• Dataset extract:
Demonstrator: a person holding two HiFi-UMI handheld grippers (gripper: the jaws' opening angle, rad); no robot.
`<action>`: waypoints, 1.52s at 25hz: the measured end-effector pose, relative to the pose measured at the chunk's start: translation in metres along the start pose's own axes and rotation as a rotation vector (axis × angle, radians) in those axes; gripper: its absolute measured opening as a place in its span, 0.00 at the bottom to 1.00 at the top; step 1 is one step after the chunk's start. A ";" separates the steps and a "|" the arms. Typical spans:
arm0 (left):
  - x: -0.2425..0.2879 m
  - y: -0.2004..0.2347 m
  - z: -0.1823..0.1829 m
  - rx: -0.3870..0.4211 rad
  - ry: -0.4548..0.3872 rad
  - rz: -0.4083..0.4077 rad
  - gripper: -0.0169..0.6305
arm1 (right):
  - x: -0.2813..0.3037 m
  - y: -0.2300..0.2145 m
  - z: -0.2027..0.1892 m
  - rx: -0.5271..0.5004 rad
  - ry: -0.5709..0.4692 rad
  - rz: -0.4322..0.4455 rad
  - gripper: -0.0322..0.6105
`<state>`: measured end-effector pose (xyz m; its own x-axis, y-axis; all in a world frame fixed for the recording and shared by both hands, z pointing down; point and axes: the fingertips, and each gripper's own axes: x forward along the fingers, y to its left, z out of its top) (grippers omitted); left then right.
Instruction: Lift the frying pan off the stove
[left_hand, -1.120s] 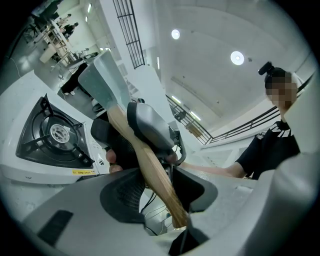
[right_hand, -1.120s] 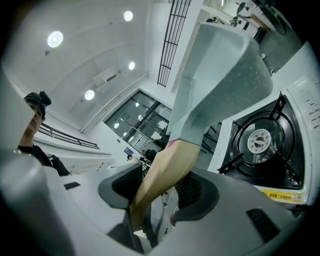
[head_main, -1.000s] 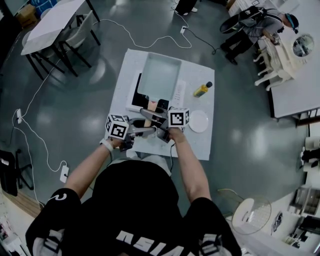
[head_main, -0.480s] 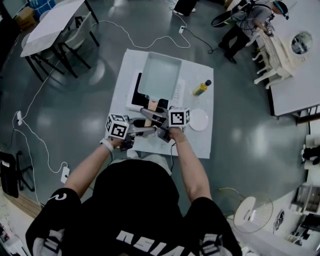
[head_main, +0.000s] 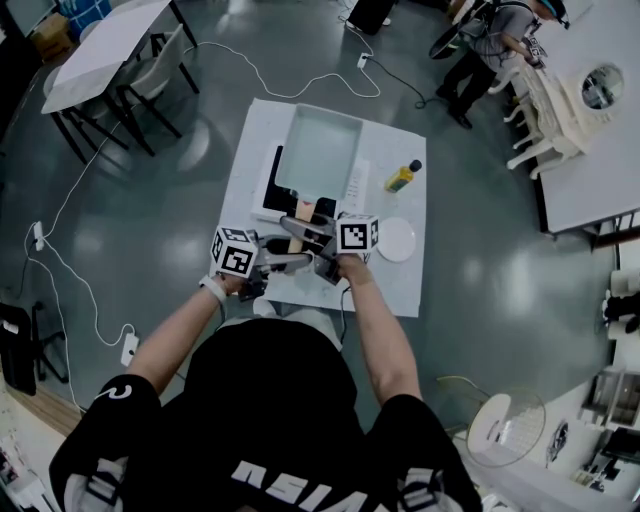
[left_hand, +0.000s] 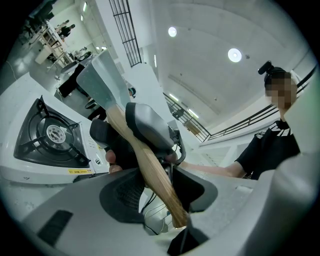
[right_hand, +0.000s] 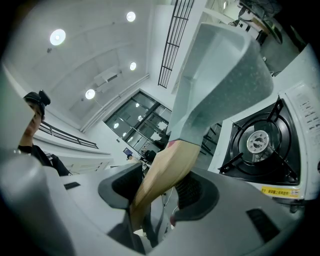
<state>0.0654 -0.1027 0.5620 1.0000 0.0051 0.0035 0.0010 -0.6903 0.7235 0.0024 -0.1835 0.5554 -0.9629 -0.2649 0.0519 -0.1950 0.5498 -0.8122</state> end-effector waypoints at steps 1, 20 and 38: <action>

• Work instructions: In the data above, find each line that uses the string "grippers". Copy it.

• Solved exercise:
Demonstrator: a person holding two HiFi-UMI handheld grippers (gripper: the jaws' opening angle, rad); no robot.
`<state>`: measured end-effector pose (xyz m; its own x-axis, y-axis; all in a world frame fixed for the recording and shared by both hands, z pointing down; point and axes: the fingertips, and each gripper's own axes: x forward along the fingers, y to its left, z out of its top) (grippers omitted); left then right.

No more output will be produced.